Retinal surgery requires enclosed spatial constraints to improve the safety and success of the surgery. Herein, a shared control method is proposed for master–slave robot systems, utilizing tubular guidance constraints based on a novel potential field function to optimize the commands of the surgeon. Within the tube, attractive constraints intensify with increasing task error and approach infinity at the boundary of the tube. This ensures that the surgery is confined within a closed tubular space. Haptic feedback provides force cues to inform the surgeon about the feasibility of the input commands.
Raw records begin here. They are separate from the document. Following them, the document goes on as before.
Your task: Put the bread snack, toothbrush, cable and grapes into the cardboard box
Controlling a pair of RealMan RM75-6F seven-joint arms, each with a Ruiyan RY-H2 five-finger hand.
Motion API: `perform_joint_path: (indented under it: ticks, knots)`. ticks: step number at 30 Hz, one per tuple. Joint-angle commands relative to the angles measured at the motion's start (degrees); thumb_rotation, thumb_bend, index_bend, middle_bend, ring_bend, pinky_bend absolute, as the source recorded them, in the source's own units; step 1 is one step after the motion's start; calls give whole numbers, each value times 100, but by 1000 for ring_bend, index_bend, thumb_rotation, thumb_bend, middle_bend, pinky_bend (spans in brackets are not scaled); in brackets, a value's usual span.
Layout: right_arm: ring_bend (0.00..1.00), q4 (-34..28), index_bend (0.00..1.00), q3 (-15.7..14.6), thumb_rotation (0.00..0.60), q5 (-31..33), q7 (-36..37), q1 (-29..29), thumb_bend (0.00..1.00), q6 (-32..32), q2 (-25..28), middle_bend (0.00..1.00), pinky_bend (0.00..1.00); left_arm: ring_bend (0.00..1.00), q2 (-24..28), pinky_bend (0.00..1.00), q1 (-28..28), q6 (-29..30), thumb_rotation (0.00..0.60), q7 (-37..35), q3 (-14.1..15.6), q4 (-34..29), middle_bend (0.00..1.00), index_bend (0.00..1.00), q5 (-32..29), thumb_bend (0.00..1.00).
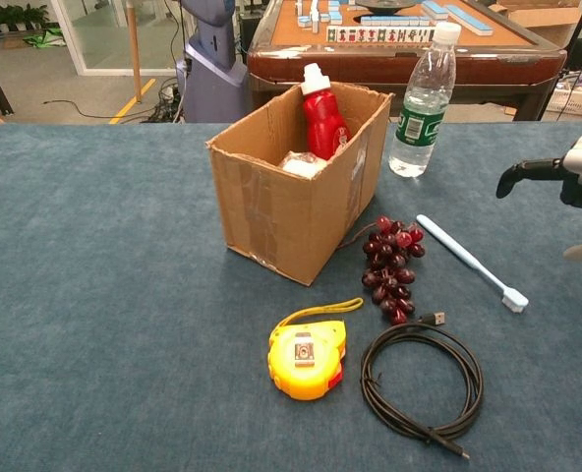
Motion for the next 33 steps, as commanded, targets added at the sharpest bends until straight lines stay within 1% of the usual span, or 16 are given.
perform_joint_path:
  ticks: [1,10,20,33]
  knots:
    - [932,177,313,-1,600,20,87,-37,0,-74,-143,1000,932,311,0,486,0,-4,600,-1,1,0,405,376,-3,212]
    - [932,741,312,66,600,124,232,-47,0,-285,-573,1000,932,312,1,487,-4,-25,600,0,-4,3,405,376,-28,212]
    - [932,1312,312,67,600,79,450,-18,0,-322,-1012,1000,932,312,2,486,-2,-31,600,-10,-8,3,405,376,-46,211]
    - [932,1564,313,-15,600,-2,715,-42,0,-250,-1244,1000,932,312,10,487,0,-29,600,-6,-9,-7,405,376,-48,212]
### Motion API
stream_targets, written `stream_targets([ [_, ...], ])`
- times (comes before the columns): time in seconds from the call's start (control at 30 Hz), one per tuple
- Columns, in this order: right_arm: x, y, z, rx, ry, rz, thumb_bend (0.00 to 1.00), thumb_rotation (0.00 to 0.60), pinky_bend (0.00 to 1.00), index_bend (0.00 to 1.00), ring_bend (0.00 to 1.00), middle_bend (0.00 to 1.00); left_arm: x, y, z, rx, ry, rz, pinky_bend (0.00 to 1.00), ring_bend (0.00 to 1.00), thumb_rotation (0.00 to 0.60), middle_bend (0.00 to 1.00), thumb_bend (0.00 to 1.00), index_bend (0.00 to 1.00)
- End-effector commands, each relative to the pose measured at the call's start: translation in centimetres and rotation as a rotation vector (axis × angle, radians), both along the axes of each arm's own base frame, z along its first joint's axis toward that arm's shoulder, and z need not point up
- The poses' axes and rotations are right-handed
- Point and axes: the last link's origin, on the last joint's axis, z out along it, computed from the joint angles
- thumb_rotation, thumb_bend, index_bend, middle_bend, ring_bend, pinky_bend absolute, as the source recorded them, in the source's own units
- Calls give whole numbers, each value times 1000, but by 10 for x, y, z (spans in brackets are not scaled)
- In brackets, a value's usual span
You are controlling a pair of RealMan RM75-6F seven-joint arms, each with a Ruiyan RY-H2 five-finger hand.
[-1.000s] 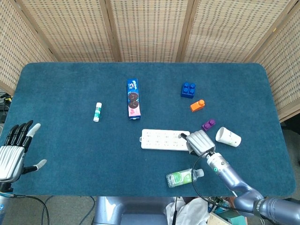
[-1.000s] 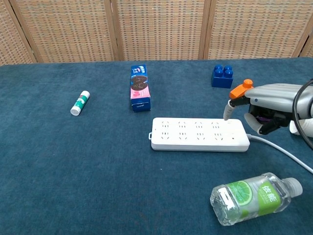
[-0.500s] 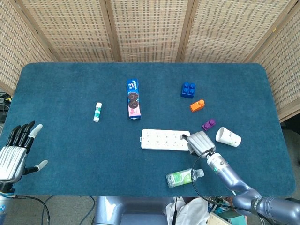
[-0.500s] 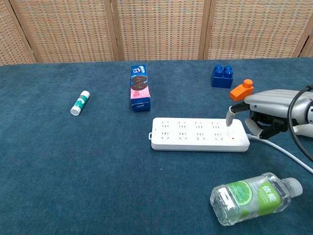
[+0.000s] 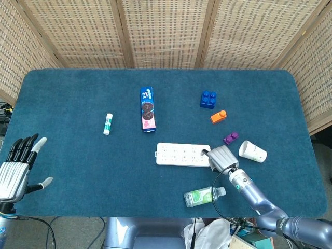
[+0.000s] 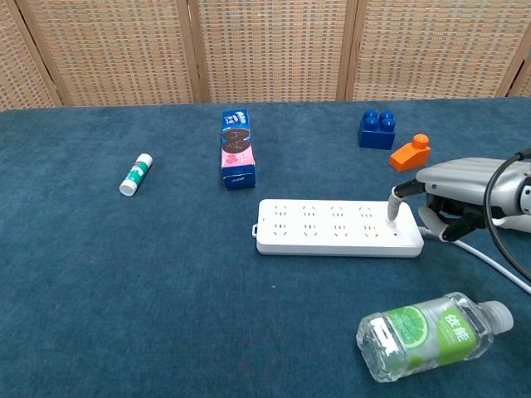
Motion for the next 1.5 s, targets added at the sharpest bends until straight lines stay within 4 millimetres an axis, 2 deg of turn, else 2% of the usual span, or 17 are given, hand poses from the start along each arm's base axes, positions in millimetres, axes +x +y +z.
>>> stream_targets([
  [0.03, -2, 0, -1, 3, 7, -5, 794, 600, 1000, 292, 988, 887, 0, 0, 0, -1, 1, -1, 0, 0, 600, 0, 0, 0],
  [0.53, -10, 2, -10, 27, 50, -20, 794, 600, 1000, 294, 988, 887, 0, 1, -3, -2, 8, -3, 0, 0, 600, 0, 0, 0],
  [0.67, -6, 0, -8, 9, 29, -15, 794, 600, 1000, 295, 988, 887, 1, 1, -3, -3, 10, -2, 0, 0, 600, 0, 0, 0],
  [0.8, 6, -3, 5, -36, -22, 6, 794, 600, 1000, 295, 988, 887, 1, 2, -3, -2, 9, -1, 0, 0, 600, 0, 0, 0],
  [0.9, 18, -5, 23, -75, -77, 25, 794, 600, 1000, 296, 988, 887, 1, 2, -3, -3, 9, -1, 0, 0, 600, 0, 0, 0],
  [1.1, 41, 7, 71, -172, -220, 83, 789, 600, 1000, 298, 982, 881, 0, 1, -4, -12, 10, -4, 0, 0, 600, 0, 0, 0],
  [1.13, 42, 10, 77, -188, -247, 88, 764, 600, 995, 298, 962, 863, 0, 1, -4, -13, 10, -4, 0, 0, 600, 0, 0, 0],
  [1.17, 41, 16, 85, -209, -287, 94, 655, 600, 929, 298, 886, 806, 0, 1, -3, -14, 9, -4, 0, 0, 600, 0, 0, 0],
  [1.23, 37, 25, 99, -258, -361, 109, 317, 600, 670, 291, 566, 559, -1, 0, -3, -13, 10, -1, 0, 0, 600, 0, 0, 0],
  [1.27, 29, 32, 106, -288, -400, 108, 131, 600, 449, 259, 324, 364, -2, -1, -3, -14, 13, 2, 0, 0, 600, 0, 0, 0],
  [1.3, 18, 40, 111, -296, -415, 91, 26, 600, 262, 203, 128, 179, -4, -2, -3, -16, 15, 6, 0, 0, 600, 0, 0, 0],
  [1.37, -3, 55, 121, -330, -410, 73, 0, 600, 65, 90, 7, 27, -7, -3, -3, -17, 18, 17, 0, 0, 600, 0, 0, 0],
  [1.4, -15, 61, 126, -376, -397, 77, 0, 600, 19, 41, 0, 1, -9, -4, -2, -16, 19, 22, 0, 0, 600, 0, 0, 0],
  [1.43, -43, 80, 129, -437, -342, 47, 0, 600, 6, 21, 0, 0, -13, -6, -2, -14, 24, 34, 0, 0, 600, 0, 0, 0],
  [1.5, -60, 92, 127, -457, -304, 44, 0, 600, 0, 0, 0, 0, -16, -8, -3, -15, 28, 44, 0, 0, 600, 0, 0, 0],
])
Theoretical derivations demonstrate that the entire closed-loop system is passive. Two simulation experiments are conducted on the ophthalmic surgery robot platform to evaluate the functionality of the proposed method. The experimental results indicate that translational errors are kept less than certain predefined values. Furthermore, the proposed method outperforms the comparison method in terms of task accuracy and efficiency.

视网膜手术需要封闭的空间约束,以提高手术的安全性和成功率。本文为主从机器人系统提出了一种共享控制方法,利用基于新型势场函数的管状引导约束来优化外科医生的指令。在管内,吸引力约束会随着任务误差的增加而增强,并在管的边界接近无穷大。这确保了手术被限制在一个封闭的管状空间内。触觉反馈提供力的提示,让外科医生了解输入指令的可行性。理论推导证明,整个闭环系统是被动的。在眼科手术机器人平台上进行了两次模拟实验,以评估所提出方法的功能。实验结果表明,平移误差保持在预定值以下。此外,就任务准确性和效率而言,所提出的方法优于对比方法。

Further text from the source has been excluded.